→ **WHAT YOU ARE ASKED TO DO**: Look through the records below, and whenever a line contains "pair", copy it.

→ **Extracted records**:
----
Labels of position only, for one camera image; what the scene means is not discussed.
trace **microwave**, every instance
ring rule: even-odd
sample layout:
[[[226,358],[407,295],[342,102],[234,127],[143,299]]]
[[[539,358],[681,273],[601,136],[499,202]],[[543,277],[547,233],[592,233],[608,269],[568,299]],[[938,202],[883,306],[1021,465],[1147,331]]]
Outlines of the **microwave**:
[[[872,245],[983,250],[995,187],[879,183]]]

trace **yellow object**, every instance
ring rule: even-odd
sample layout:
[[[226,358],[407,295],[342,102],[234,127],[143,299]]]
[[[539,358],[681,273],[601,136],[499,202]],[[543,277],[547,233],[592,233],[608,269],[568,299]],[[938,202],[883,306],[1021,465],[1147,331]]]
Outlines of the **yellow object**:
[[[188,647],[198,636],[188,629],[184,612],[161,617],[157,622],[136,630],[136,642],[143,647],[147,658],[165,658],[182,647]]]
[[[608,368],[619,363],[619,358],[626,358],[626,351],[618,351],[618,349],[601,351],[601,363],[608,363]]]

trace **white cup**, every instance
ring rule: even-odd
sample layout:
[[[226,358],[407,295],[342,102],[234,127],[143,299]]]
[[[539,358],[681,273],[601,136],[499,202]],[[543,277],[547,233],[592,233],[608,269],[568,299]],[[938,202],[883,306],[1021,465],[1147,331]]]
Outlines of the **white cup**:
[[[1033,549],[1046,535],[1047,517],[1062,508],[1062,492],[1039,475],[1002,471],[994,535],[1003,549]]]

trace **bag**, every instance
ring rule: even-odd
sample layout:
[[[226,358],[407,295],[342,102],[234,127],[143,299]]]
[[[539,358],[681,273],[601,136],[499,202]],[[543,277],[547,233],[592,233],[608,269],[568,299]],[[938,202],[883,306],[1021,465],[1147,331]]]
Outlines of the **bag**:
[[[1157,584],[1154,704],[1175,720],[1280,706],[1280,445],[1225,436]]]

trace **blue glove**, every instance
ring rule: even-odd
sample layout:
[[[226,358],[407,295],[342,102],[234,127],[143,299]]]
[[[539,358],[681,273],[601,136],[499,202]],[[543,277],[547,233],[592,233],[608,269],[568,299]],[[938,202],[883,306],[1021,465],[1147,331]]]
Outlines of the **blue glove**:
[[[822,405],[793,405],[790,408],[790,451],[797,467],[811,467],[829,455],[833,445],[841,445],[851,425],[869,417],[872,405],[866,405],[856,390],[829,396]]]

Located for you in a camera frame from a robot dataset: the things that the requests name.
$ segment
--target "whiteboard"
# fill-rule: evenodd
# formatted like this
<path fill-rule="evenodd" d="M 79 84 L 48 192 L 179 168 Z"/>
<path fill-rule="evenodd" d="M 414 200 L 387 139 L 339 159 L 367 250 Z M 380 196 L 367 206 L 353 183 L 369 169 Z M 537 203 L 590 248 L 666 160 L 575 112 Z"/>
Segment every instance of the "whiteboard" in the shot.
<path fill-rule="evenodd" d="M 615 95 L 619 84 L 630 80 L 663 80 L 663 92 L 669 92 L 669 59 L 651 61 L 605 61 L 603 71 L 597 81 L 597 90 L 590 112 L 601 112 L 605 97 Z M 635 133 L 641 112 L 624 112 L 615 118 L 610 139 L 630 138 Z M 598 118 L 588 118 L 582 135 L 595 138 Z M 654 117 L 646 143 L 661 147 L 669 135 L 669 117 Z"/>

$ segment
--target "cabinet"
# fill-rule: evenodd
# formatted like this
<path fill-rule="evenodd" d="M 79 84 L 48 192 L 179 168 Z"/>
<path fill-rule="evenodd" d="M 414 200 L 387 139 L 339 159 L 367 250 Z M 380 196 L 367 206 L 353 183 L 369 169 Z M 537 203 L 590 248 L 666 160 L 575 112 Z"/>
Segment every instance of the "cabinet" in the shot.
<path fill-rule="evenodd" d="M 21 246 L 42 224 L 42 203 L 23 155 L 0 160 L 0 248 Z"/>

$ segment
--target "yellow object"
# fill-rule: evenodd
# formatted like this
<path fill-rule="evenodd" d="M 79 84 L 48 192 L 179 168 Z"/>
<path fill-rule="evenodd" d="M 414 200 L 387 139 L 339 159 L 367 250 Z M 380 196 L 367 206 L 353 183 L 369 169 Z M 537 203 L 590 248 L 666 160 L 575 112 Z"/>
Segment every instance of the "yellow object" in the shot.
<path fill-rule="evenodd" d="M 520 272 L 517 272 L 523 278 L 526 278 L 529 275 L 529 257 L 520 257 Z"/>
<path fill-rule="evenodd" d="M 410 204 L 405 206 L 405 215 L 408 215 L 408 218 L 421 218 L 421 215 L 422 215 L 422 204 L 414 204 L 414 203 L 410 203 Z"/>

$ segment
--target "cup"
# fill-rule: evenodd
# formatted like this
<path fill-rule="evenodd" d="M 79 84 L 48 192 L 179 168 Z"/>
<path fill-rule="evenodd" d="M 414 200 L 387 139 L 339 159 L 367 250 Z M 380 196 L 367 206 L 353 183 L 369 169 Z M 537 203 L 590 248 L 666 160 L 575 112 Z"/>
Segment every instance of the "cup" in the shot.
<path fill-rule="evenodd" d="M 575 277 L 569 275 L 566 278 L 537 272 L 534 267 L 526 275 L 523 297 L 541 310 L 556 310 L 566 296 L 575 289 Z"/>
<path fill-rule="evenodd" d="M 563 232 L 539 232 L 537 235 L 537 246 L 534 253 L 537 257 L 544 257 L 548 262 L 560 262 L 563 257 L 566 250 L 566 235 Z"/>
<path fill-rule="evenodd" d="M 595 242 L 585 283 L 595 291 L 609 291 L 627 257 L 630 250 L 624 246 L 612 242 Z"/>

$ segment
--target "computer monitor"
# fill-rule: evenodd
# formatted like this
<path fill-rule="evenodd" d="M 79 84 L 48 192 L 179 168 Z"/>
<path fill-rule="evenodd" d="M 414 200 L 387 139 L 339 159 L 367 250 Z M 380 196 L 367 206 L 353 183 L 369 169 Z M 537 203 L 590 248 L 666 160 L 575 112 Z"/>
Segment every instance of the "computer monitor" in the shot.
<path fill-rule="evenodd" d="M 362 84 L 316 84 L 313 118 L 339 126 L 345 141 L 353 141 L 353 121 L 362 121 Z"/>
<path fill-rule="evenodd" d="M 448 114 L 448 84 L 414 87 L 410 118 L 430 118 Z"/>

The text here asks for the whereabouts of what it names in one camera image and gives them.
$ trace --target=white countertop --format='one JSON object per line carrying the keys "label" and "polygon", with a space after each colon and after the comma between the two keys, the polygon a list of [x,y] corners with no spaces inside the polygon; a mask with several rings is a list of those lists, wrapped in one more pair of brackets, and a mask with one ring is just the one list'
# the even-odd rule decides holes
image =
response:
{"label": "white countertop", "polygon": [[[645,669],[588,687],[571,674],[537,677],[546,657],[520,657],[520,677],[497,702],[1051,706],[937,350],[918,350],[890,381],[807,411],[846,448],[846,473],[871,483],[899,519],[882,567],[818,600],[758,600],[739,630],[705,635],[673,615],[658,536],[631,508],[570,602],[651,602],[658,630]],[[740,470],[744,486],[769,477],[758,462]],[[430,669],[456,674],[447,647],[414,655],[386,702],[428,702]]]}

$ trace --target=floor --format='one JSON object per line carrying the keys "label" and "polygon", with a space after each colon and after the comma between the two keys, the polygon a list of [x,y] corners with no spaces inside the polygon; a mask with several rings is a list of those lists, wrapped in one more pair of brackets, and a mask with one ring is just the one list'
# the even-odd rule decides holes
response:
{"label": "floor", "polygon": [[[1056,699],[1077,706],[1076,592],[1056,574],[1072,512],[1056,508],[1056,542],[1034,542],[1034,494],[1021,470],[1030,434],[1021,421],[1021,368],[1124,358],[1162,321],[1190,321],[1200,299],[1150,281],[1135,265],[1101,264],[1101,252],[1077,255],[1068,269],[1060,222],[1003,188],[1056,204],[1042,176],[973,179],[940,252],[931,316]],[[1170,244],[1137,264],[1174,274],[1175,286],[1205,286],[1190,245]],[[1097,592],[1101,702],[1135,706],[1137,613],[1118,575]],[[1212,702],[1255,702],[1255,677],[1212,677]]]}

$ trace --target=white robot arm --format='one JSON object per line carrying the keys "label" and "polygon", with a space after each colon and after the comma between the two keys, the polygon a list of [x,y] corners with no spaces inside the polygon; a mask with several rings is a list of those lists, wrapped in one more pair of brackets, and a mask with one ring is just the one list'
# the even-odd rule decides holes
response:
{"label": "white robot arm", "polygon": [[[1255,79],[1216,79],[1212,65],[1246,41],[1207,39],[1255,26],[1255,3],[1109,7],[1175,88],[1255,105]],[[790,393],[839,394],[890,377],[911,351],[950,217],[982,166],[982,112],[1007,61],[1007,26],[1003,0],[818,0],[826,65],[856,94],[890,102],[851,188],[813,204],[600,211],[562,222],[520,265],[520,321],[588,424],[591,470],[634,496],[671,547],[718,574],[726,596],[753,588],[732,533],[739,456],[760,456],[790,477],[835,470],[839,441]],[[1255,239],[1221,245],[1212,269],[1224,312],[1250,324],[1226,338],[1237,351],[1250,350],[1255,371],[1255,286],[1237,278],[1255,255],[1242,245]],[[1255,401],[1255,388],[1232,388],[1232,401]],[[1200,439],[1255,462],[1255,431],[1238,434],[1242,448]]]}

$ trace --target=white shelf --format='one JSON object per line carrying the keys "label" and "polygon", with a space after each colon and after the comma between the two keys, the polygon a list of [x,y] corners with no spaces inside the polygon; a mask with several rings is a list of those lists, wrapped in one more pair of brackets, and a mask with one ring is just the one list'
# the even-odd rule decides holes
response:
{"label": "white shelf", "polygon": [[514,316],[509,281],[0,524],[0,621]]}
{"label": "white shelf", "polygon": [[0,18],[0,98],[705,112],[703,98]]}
----
→ **THE ANSWER**:
$ trace --target=white countertop --format='one JSON object per line carrying the keys "label" and "polygon", with a space after each colon and after the comma between the two keys, the polygon a list of [x,y] corners with no spaces inside the polygon; a mask with several rings is a list of those lists, wrapped in one more pair of brackets, and a mask with one ring is just the one list'
$ trace --target=floor --format='one JSON object per line carrying the keys "label" and "polygon", with a space after each colon and after the comma between the two keys, the polygon a list of [x,y] corners with no spaces inside the polygon; a mask with several rings is a list of those lists, wrapped in one more pair of brackets, and a mask with one ring is just the one list'
$ trace --target=white robot arm --format='one JSON object per line carrying the keys "label" and "polygon", with a space after each colon and after the comma between the two keys, the polygon a list of [x,y] corners with no spaces inside the polygon; a mask with several rings is a list of those lists, wrapped in one more pair of brackets, and a mask with one ring is just the one list'
$ trace --target=white shelf --format='one JSON object per line carrying the keys "label" and "polygon", with a space after each colon and after the comma between the two keys, the polygon a list of [x,y] corners with no spaces inside the polygon; a mask with several rings is a list of those lists, wrapped in one more pair of brackets, and a mask with one ring is just the one list'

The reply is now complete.